Work required: The records below are to be returned exactly as written, minus their pictures.

Records drawn from a dataset
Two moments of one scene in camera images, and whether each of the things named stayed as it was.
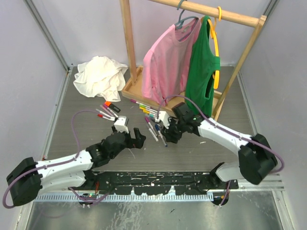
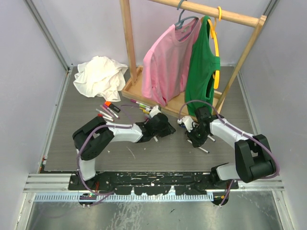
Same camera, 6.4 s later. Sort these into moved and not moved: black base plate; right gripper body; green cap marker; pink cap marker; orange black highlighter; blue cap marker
Moved: right gripper body; blue cap marker
Not moved: pink cap marker; green cap marker; orange black highlighter; black base plate
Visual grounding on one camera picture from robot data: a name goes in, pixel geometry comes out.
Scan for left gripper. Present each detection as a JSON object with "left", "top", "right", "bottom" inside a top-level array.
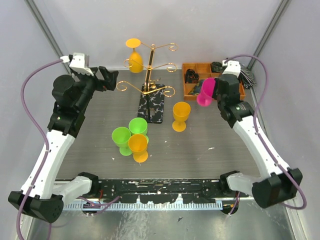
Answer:
[{"left": 75, "top": 65, "right": 119, "bottom": 112}]

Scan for pink plastic goblet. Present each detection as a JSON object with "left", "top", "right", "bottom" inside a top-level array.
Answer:
[{"left": 196, "top": 77, "right": 216, "bottom": 107}]

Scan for orange goblet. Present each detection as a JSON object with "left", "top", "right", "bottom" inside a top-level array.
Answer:
[
  {"left": 128, "top": 134, "right": 149, "bottom": 163},
  {"left": 172, "top": 101, "right": 191, "bottom": 132},
  {"left": 125, "top": 38, "right": 144, "bottom": 74}
]

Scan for green goblet front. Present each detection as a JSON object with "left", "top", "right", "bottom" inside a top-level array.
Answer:
[{"left": 111, "top": 126, "right": 132, "bottom": 157}]

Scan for green goblet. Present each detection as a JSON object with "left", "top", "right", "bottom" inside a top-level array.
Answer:
[
  {"left": 128, "top": 117, "right": 149, "bottom": 143},
  {"left": 111, "top": 126, "right": 132, "bottom": 157}
]

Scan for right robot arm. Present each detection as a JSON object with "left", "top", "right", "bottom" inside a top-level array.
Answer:
[{"left": 213, "top": 74, "right": 303, "bottom": 209}]

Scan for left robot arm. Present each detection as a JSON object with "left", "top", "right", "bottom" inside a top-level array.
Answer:
[{"left": 8, "top": 66, "right": 119, "bottom": 224}]

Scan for dark green floral tie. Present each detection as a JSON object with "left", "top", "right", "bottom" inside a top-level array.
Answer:
[{"left": 210, "top": 61, "right": 225, "bottom": 74}]

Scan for blue yellow floral tie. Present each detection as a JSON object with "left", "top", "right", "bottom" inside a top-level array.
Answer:
[{"left": 188, "top": 79, "right": 204, "bottom": 96}]

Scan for black white striped cloth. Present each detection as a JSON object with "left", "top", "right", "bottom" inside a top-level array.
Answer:
[{"left": 239, "top": 63, "right": 256, "bottom": 89}]

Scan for black orange rolled tie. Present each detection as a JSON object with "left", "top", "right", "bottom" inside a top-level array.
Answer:
[{"left": 184, "top": 68, "right": 200, "bottom": 84}]

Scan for wooden compartment tray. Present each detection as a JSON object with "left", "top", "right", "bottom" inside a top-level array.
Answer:
[{"left": 181, "top": 62, "right": 246, "bottom": 102}]

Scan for green goblet back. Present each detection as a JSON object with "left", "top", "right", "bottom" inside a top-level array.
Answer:
[{"left": 128, "top": 117, "right": 149, "bottom": 143}]

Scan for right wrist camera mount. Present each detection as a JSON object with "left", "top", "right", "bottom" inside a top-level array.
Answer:
[{"left": 222, "top": 60, "right": 241, "bottom": 78}]

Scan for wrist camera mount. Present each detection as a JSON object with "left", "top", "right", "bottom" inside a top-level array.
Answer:
[
  {"left": 222, "top": 60, "right": 241, "bottom": 78},
  {"left": 60, "top": 52, "right": 94, "bottom": 76}
]

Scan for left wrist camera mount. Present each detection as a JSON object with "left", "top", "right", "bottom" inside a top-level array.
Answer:
[{"left": 60, "top": 52, "right": 94, "bottom": 76}]

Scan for gold wire wine glass rack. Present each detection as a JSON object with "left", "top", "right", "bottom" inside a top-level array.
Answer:
[{"left": 116, "top": 42, "right": 179, "bottom": 124}]

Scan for grey slotted cable duct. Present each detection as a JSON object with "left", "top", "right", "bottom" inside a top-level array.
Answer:
[{"left": 63, "top": 200, "right": 223, "bottom": 212}]

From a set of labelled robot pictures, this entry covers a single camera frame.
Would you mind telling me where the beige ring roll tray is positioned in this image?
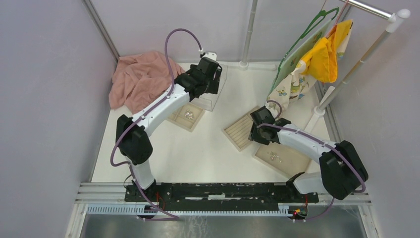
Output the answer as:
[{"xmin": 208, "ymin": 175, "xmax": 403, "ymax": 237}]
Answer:
[{"xmin": 222, "ymin": 106, "xmax": 259, "ymax": 152}]

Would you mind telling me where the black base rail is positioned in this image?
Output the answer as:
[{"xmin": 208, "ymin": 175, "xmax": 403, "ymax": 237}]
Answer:
[{"xmin": 144, "ymin": 182, "xmax": 319, "ymax": 212}]

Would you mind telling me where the beige compartment tray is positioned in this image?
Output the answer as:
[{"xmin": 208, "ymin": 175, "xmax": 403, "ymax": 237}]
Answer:
[{"xmin": 166, "ymin": 103, "xmax": 205, "ymax": 132}]

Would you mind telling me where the clear acrylic box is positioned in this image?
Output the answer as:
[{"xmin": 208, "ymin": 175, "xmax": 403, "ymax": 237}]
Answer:
[{"xmin": 191, "ymin": 64, "xmax": 228, "ymax": 112}]

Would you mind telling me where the green cartoon print cloth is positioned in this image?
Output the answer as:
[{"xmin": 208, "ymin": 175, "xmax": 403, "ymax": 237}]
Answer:
[{"xmin": 269, "ymin": 20, "xmax": 332, "ymax": 94}]

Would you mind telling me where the green hanger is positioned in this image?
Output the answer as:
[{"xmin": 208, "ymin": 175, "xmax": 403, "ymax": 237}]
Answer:
[{"xmin": 268, "ymin": 6, "xmax": 340, "ymax": 97}]

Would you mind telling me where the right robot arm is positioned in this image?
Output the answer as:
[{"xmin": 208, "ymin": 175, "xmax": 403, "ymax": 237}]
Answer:
[{"xmin": 249, "ymin": 106, "xmax": 368, "ymax": 202}]

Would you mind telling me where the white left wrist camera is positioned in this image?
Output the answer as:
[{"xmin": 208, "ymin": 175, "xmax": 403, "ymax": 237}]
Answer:
[{"xmin": 199, "ymin": 49, "xmax": 217, "ymax": 61}]

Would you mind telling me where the yellow garment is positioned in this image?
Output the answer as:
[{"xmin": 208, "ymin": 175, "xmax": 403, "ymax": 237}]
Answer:
[{"xmin": 301, "ymin": 19, "xmax": 353, "ymax": 83}]

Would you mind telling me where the cream cartoon print garment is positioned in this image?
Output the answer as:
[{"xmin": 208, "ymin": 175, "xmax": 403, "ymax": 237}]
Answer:
[{"xmin": 265, "ymin": 27, "xmax": 333, "ymax": 111}]

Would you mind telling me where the white clothes rack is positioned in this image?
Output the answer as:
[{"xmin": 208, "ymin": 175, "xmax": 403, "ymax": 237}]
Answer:
[{"xmin": 213, "ymin": 0, "xmax": 412, "ymax": 134}]

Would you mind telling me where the pink crumpled cloth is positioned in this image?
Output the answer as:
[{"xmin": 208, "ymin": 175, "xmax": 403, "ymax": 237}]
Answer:
[{"xmin": 108, "ymin": 51, "xmax": 172, "ymax": 114}]

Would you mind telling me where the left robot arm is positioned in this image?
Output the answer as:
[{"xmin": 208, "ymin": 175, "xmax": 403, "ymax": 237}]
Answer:
[{"xmin": 116, "ymin": 52, "xmax": 222, "ymax": 202}]

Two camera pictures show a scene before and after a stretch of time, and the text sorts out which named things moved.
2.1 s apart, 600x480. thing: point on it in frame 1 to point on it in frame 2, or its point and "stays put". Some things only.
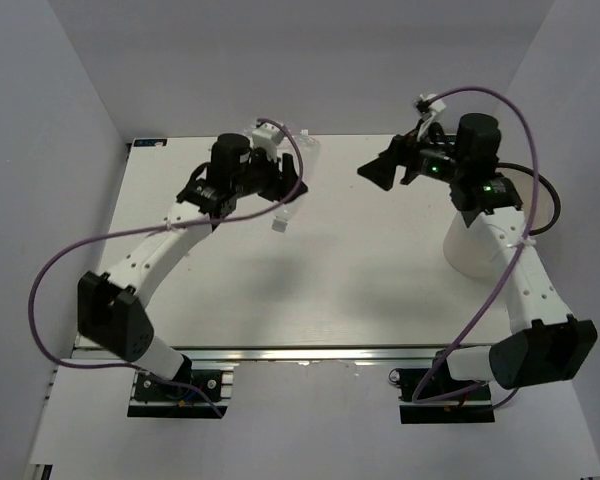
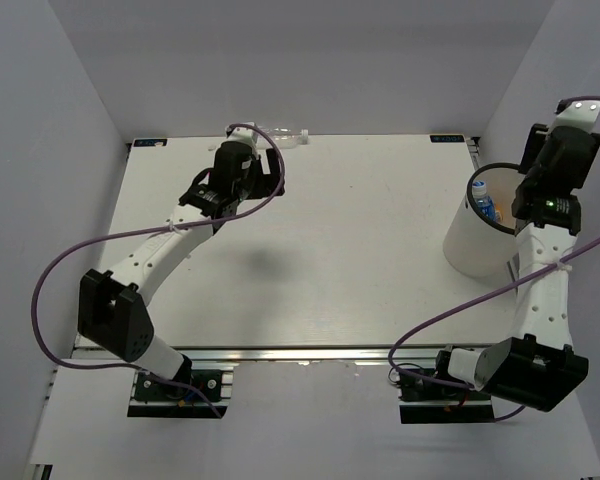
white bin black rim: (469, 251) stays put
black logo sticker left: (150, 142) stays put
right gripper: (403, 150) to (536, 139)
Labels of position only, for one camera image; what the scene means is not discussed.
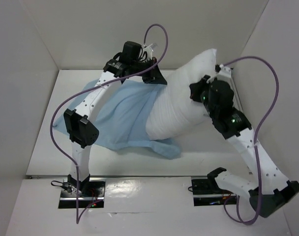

Response to the task:
Two moments of one scene in camera images, and whether each of the things named stayed as it was.
Same camera, 6.4 s later. Sort these into moved and not moved: black base plate; right gripper body; green cap marker; pink cap marker; orange black highlighter; blue cap marker
Moved: right gripper body; blue cap marker
Not moved: pink cap marker; green cap marker; orange black highlighter; black base plate
Visual grounding on one camera picture from robot data: a name goes in, pixel geometry comes out.
Scan for left gripper. Present each detection as a JSON object with "left", "top", "right", "bottom" inside a top-level array.
Answer:
[{"left": 75, "top": 65, "right": 119, "bottom": 112}]

Scan for pink plastic goblet. Present each detection as a JSON object with "left", "top", "right", "bottom" inside a top-level array.
Answer:
[{"left": 196, "top": 77, "right": 216, "bottom": 107}]

Scan for orange goblet. Present each detection as a JSON object with "left", "top", "right", "bottom" inside a top-level array.
Answer:
[
  {"left": 128, "top": 134, "right": 149, "bottom": 163},
  {"left": 172, "top": 101, "right": 191, "bottom": 132},
  {"left": 125, "top": 38, "right": 144, "bottom": 74}
]

Scan for green goblet front. Present each detection as a JSON object with "left", "top", "right", "bottom" inside a top-level array.
Answer:
[{"left": 111, "top": 126, "right": 132, "bottom": 157}]

Scan for green goblet. Present each detection as a JSON object with "left", "top", "right", "bottom" inside a top-level array.
Answer:
[
  {"left": 128, "top": 117, "right": 149, "bottom": 143},
  {"left": 111, "top": 126, "right": 132, "bottom": 157}
]

Scan for right robot arm. Present each detection as a JSON object with "left", "top", "right", "bottom" inside a top-level array.
Answer:
[{"left": 213, "top": 74, "right": 303, "bottom": 209}]

Scan for left robot arm. Present each detection as a JSON object with "left", "top", "right", "bottom" inside a top-level array.
Answer:
[{"left": 8, "top": 66, "right": 119, "bottom": 224}]

Scan for dark green floral tie. Present each detection as a JSON object with "left", "top", "right", "bottom" inside a top-level array.
Answer:
[{"left": 210, "top": 61, "right": 225, "bottom": 74}]

Scan for blue yellow floral tie. Present each detection as a JSON object with "left", "top", "right", "bottom" inside a top-level array.
Answer:
[{"left": 188, "top": 79, "right": 204, "bottom": 96}]

Scan for black white striped cloth. Present each detection as a JSON object with "left", "top", "right", "bottom" inside a top-level array.
Answer:
[{"left": 239, "top": 63, "right": 256, "bottom": 89}]

Scan for black orange rolled tie. Present each detection as a JSON object with "left", "top", "right", "bottom" inside a top-level array.
Answer:
[{"left": 184, "top": 68, "right": 200, "bottom": 84}]

Scan for wooden compartment tray. Present each detection as a JSON object with "left", "top", "right", "bottom" inside a top-level array.
Answer:
[{"left": 181, "top": 62, "right": 246, "bottom": 102}]

Scan for green goblet back. Present each detection as a JSON object with "left", "top", "right", "bottom" inside a top-level array.
Answer:
[{"left": 128, "top": 117, "right": 149, "bottom": 143}]

Scan for right wrist camera mount. Present each detection as a JSON object with "left", "top", "right", "bottom" inside a top-level array.
Answer:
[{"left": 222, "top": 60, "right": 241, "bottom": 78}]

Scan for wrist camera mount. Present each detection as a JSON object with "left", "top", "right", "bottom" inside a top-level array.
Answer:
[
  {"left": 222, "top": 60, "right": 241, "bottom": 78},
  {"left": 60, "top": 52, "right": 94, "bottom": 76}
]

Scan for left wrist camera mount. Present each detection as a JSON object with "left", "top", "right", "bottom" inside a top-level array.
Answer:
[{"left": 60, "top": 52, "right": 94, "bottom": 76}]

Scan for gold wire wine glass rack. Present each detection as a JSON object with "left", "top", "right", "bottom" inside a top-level array.
Answer:
[{"left": 116, "top": 42, "right": 179, "bottom": 124}]

Scan for grey slotted cable duct. Present each detection as a JSON object with "left", "top", "right", "bottom" inside a top-level array.
Answer:
[{"left": 63, "top": 200, "right": 223, "bottom": 212}]

From a set of labelled robot pictures, this entry covers a single camera frame.
Would you mind telling me where the beige ring roll tray is positioned in this image?
Output the answer as:
[{"xmin": 208, "ymin": 175, "xmax": 403, "ymax": 237}]
Answer:
[{"xmin": 222, "ymin": 106, "xmax": 259, "ymax": 152}]

Would you mind telling me where the black base rail is positioned in this image?
Output the answer as:
[{"xmin": 208, "ymin": 175, "xmax": 403, "ymax": 237}]
Answer:
[{"xmin": 144, "ymin": 182, "xmax": 319, "ymax": 212}]

Would you mind telling me where the beige compartment tray is positioned in this image?
Output the answer as:
[{"xmin": 208, "ymin": 175, "xmax": 403, "ymax": 237}]
Answer:
[{"xmin": 166, "ymin": 103, "xmax": 205, "ymax": 132}]

Would you mind telling me where the clear acrylic box is positioned in this image?
Output the answer as:
[{"xmin": 208, "ymin": 175, "xmax": 403, "ymax": 237}]
Answer:
[{"xmin": 191, "ymin": 64, "xmax": 228, "ymax": 112}]

Would you mind telling me where the green cartoon print cloth is positioned in this image?
Output the answer as:
[{"xmin": 208, "ymin": 175, "xmax": 403, "ymax": 237}]
Answer:
[{"xmin": 269, "ymin": 20, "xmax": 332, "ymax": 94}]

Would you mind telling me where the green hanger is positioned in this image?
Output the answer as:
[{"xmin": 208, "ymin": 175, "xmax": 403, "ymax": 237}]
Answer:
[{"xmin": 268, "ymin": 6, "xmax": 340, "ymax": 97}]

Would you mind telling me where the right robot arm is positioned in this image?
Output the answer as:
[{"xmin": 208, "ymin": 175, "xmax": 403, "ymax": 237}]
Answer:
[{"xmin": 249, "ymin": 106, "xmax": 368, "ymax": 202}]

Would you mind telling me where the white left wrist camera is positioned in this image?
Output the answer as:
[{"xmin": 208, "ymin": 175, "xmax": 403, "ymax": 237}]
Answer:
[{"xmin": 199, "ymin": 49, "xmax": 217, "ymax": 61}]

Would you mind telling me where the yellow garment is positioned in this image?
Output the answer as:
[{"xmin": 208, "ymin": 175, "xmax": 403, "ymax": 237}]
Answer:
[{"xmin": 301, "ymin": 19, "xmax": 353, "ymax": 83}]

Would you mind telling me where the cream cartoon print garment is positioned in this image?
Output the answer as:
[{"xmin": 208, "ymin": 175, "xmax": 403, "ymax": 237}]
Answer:
[{"xmin": 265, "ymin": 27, "xmax": 333, "ymax": 111}]

Would you mind telling me where the white clothes rack is positioned in this image?
Output the answer as:
[{"xmin": 208, "ymin": 175, "xmax": 403, "ymax": 237}]
Answer:
[{"xmin": 213, "ymin": 0, "xmax": 412, "ymax": 134}]

Would you mind telling me where the pink crumpled cloth is positioned in this image?
Output the answer as:
[{"xmin": 208, "ymin": 175, "xmax": 403, "ymax": 237}]
Answer:
[{"xmin": 108, "ymin": 51, "xmax": 172, "ymax": 114}]

Would you mind telling me where the left robot arm is positioned in this image?
Output the answer as:
[{"xmin": 208, "ymin": 175, "xmax": 403, "ymax": 237}]
Answer:
[{"xmin": 116, "ymin": 52, "xmax": 222, "ymax": 202}]

Two camera pictures show a scene before and after a stretch of time, and the text sorts out which named things moved.
2.1 s apart, 600x480. thing: point on it in frame 1 to point on it in frame 2, or its point and "stays put". Some things only.
white bin black rim: (469, 251) stays put
black logo sticker left: (150, 142) stays put
right gripper: (403, 150) to (536, 139)
Labels of position only, for one camera image; what the scene means is not discussed.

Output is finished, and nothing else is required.